A capability model isn’t just some document that sits on a shelf.  Teams should use them to help guide each team member as they chart their career path.  However, the idea of a “career path” has gotten a bit more complicated in recent years.

Many reports, including one from Harvard Business Review indicate that more and more organizations are flattening their hierarchies by removing middle management positions and moving toward more agile networks of project teams.  The goals are to promote autonomy and innovation, and to drive efficiencies.  While that’s a welcome change, it also brings an unwelcome side effect.  With a less visible hierarchy, employees can be left wondering what path their career might take. When they don’t see it, they stop believing in it.

Even in organizations that have traditional hierarchies, how people move from one role to the next may be unclear.  Even worse, it could be perceived as being based on factors other than merit.  Both situations can motivate your top performers to leave the organization.

Creating clear and visible Career Paths allows organizations to demonstrate the key experiences that different roles offer and to help individuals think about future roles that they would be interested in pursuing.  Through simple but powerful illustrations, career paths allow individuals to see the skills and capabilities they need to develop in order to move into those roles.  They should provide clear examples of professional development opportunities and other career steps that enable them to gain these capabilities. Career paths unlock powerful career development discussions, allowing employees to focus on the skills and capabilities they need to develop to move to their next role.

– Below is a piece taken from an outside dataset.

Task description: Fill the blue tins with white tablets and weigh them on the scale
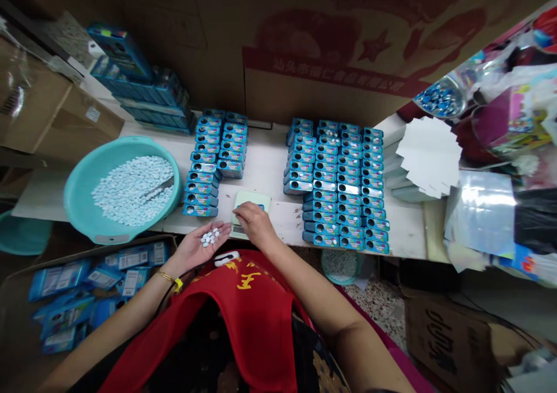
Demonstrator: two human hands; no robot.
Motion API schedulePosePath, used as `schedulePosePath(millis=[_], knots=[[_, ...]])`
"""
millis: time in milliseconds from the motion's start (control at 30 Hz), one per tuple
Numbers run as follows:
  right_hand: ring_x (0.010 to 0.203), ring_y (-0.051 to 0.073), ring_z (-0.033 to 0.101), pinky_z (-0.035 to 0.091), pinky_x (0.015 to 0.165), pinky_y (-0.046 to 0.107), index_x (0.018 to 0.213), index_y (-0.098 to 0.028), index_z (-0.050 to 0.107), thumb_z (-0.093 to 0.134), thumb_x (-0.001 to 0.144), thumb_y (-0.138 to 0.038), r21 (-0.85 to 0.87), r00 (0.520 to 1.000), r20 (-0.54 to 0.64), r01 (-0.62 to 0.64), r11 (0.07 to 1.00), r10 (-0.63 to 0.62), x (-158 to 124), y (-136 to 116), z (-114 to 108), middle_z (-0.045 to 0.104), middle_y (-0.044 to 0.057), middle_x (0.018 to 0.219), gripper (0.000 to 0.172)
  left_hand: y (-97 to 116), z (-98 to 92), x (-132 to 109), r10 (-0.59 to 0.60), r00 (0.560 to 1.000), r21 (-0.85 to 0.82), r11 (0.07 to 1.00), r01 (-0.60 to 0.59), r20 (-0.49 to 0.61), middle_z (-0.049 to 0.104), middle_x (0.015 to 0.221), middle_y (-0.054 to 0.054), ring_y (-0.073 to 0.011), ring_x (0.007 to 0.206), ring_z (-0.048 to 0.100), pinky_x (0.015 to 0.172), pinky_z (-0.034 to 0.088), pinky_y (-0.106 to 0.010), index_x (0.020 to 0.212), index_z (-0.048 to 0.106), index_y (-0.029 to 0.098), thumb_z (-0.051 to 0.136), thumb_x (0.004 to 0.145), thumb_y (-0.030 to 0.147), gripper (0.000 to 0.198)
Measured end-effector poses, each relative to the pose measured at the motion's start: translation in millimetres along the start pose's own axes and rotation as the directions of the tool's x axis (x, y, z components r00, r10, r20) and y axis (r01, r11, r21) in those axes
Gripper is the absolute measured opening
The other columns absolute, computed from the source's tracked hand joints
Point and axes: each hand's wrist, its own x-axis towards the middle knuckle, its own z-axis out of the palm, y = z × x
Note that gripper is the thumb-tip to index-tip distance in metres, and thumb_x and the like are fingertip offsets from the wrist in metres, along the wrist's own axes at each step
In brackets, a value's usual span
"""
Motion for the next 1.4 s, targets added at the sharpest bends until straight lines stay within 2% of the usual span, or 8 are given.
schedulePosePath(millis=[133,267,433,600,700,800,967,1400], knots=[[0.084,0.015,0.057,0.046,0.077,0.027,0.091,-0.019,0.063,0.047,0.083,-0.019,-0.053,1.0,-0.004,0.0,0.999,0.0,0.7,17.8,-2.9,0.063,0.006,0.088,0.018,-0.2,-4.2,-7.3,0.007,0.999,-0.006,1.0,-0.007,-0.032,0.064,0.097,-0.018,-0.025,0.095,0.059,0.083,0.048,-0.035,0.09,0.06,0.003,0.043,0.082,0.013,0.021],[0.083,0.013,0.058,0.047,0.077,0.026,0.092,-0.02,0.062,0.044,0.084,-0.018,0.02,0.985,-0.151,-0.083,0.996,0.085,-7.4,18.2,-15.5,0.063,0.005,0.087,0.02,1.2,-16.2,-15.3,0.051,0.997,-0.019,0.998,-0.053,-0.063,0.064,0.096,-0.018,-0.0237,0.092,0.061,0.08,0.05,-0.035,0.092,0.06,0.003,0.043,0.081,0.012,0.022],[0.077,0.013,0.059,0.047,0.071,0.026,0.088,-0.02,0.064,0.048,0.081,-0.02,0.058,0.932,-0.294,-0.205,0.977,0.213,-18.4,24.9,-40.1,0.064,0.003,0.083,0.017,7.1,-41.6,-23.6,0.152,0.981,-0.069,0.985,-0.16,-0.119,0.064,0.097,-0.018,-0.0231,0.095,0.059,0.08,0.051,-0.034,0.096,0.059,0.004,0.04,0.081,0.008,0.024],[0.071,0.012,0.057,0.046,0.065,0.025,0.086,-0.019,0.064,0.05,0.08,-0.025,0.073,0.872,-0.375,-0.311,0.948,0.315,-27.1,38.3,-48.4,0.063,0.003,0.082,0.016,11.9,-59.7,-27.6,0.191,0.975,-0.098,0.974,-0.203,-0.116,0.063,0.101,-0.018,-0.0235,0.1,0.057,0.082,0.05,-0.036,0.102,0.057,0.004,0.039,0.081,0.006,0.027],[0.072,0.012,0.056,0.047,0.064,0.026,0.091,-0.019,0.062,0.049,0.08,-0.028,0.094,0.881,-0.329,-0.328,0.94,0.34,-31.1,43.0,-44.9,0.062,0.004,0.086,0.019,12.9,-61.4,-28.8,0.203,0.973,-0.1,0.972,-0.214,-0.108,0.062,0.102,-0.018,-0.0235,0.101,0.056,0.083,0.05,-0.037,0.104,0.056,0.005,0.039,0.081,0.006,0.028],[0.081,0.015,0.056,0.049,0.065,0.028,0.103,-0.02,0.057,0.053,0.078,-0.029,0.095,0.93,-0.2,-0.294,0.951,0.308,-32.0,44.2,-38.1,0.057,0.006,0.099,0.027,12.7,-60.6,-29.3,0.207,0.971,-0.087,0.972,-0.218,-0.118,0.062,0.102,-0.018,-0.0229,0.1,0.057,0.081,0.051,-0.035,0.105,0.056,0.005,0.039,0.081,0.005,0.029],[0.107,0.021,0.045,0.042,0.086,0.038,0.116,-0.023,0.047,0.058,0.074,-0.028,-0.072,0.984,-0.025,-0.178,0.981,0.177,-25.2,41.4,-28.2,0.049,0.009,0.114,0.044,12.7,-62.3,-28.5,0.174,0.974,-0.036,0.983,-0.181,-0.143,0.065,0.091,-0.015,-0.0169,0.077,0.064,0.062,0.054,-0.024,0.101,0.058,0.007,0.04,0.08,0.003,0.028],[0.109,0.021,0.044,0.038,0.091,0.038,0.118,-0.02,0.045,0.056,0.074,-0.022,-0.111,0.982,0.089,-0.159,0.981,0.169,-24.3,56.4,-13.0,0.049,0.009,0.118,0.045,8.7,-50.6,-22.3,0.122,0.974,-0.047,0.99,-0.134,-0.193,0.065,0.088,-0.015,-0.0177,0.077,0.064,0.063,0.054,-0.027,0.098,0.058,0.006,0.042,0.081,0.006,0.024]])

INSERT FIGURE 2 (in development):  Genericized Career Path

Visual breakdown of all of the content.

At Salience Learning we have seen clients investing in critical thinking, strategic thinking, and insight generation because they are transferable capabilities that employees can deploy in every role they hold over their careers.

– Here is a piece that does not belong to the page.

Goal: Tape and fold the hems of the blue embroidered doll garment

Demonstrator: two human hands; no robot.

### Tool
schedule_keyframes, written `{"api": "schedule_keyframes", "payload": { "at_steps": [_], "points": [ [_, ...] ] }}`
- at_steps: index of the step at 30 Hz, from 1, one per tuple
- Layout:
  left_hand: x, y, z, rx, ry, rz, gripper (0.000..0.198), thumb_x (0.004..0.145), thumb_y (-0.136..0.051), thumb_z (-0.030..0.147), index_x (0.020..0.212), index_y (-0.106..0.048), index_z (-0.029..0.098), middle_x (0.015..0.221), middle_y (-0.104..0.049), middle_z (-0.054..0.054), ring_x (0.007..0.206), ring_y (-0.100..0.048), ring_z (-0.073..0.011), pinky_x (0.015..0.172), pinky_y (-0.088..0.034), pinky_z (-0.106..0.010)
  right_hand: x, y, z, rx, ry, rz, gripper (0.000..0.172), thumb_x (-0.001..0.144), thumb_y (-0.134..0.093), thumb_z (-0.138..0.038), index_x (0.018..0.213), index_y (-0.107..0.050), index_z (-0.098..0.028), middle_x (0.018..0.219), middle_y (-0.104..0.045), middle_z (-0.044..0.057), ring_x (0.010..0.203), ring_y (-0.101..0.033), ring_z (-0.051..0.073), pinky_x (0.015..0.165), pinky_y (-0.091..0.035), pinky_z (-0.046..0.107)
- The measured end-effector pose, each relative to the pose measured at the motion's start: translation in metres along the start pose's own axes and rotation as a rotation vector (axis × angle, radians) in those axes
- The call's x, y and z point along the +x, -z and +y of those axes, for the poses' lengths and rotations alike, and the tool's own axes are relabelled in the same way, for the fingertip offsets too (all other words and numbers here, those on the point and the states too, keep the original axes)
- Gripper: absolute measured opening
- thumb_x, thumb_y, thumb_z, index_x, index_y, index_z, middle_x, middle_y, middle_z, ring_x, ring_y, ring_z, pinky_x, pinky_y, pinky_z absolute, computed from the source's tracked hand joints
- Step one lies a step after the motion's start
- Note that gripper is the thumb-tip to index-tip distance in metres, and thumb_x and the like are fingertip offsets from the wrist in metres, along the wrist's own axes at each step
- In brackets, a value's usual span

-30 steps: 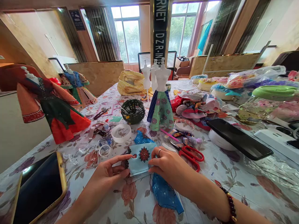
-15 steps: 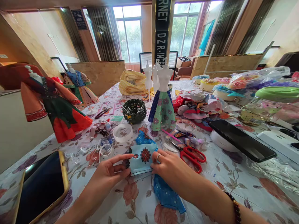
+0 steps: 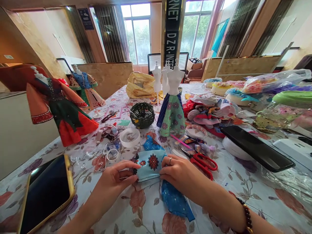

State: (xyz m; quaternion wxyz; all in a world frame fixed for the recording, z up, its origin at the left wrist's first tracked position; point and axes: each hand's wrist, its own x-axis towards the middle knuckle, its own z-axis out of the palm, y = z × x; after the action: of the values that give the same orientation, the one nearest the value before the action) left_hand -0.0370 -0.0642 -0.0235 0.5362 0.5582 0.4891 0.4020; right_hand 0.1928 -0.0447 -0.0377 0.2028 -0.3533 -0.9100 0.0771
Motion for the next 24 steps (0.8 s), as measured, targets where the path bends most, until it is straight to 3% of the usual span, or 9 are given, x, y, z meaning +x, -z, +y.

It’s important to help employees understand that following a particular path won’t guarantee their promotion.  Other factors, such as whether the next job opportunity exists at a given time, also have an impact.  However, if they use the career path, coupled with the learning path that we will discuss below, they’ll be perfectly positioned to seize opportunity when it arises.

To see a video on Career Paths, click here.

Learning Pathways: Guide your team’s development efficiently

As mentioned above, a career path is most useful when coupled with a Learning Pathway.  A learning pathways is a structured series of learning experiences that narrowly direct learners along the most efficient route to gain and apply new skills and capabilities. They can be structured by role, subject, or business goal.  Perhaps a better name should be “Learning Highway,” because the goal here is efficiency and speed!

A learning pathway combines a variety of learning activities such as formal training, on-the-job learning, mentoring, and self-directed learning.  A good learning pathway is typically sequenced from simpler to more complex concepts and skills.  Ideally, the design uses carefully spaced repetition of retrieving and using the content to strengthen the memory of that content, enabling it to be built into skills through practice.  

A learning pathway considers the learner’s current needs along with their career aspirations. When a cohort of learners go through the same learning pathway together, they gain the additional benefit of cross-pollinating ideas for applying it on the job.

As an example, a learning path for a newly hired Access Marketer might include their onboarding and role-specific training. While they will already have knowledge of the pharmaceutical industry, including regulatory requirements, drug development and approval processes, they will need to know the processes and standards used in their current company to ensure they stay within the rules of engagement.

Other elements might include shadowing an experienced team member to start building an internal network for collaboration and taking on stretch assignments to develop further skills.  Combined with effective coaching from their leader or a mentor, this path can speed time to performance and drive new levels of effectiveness for the team and the individual.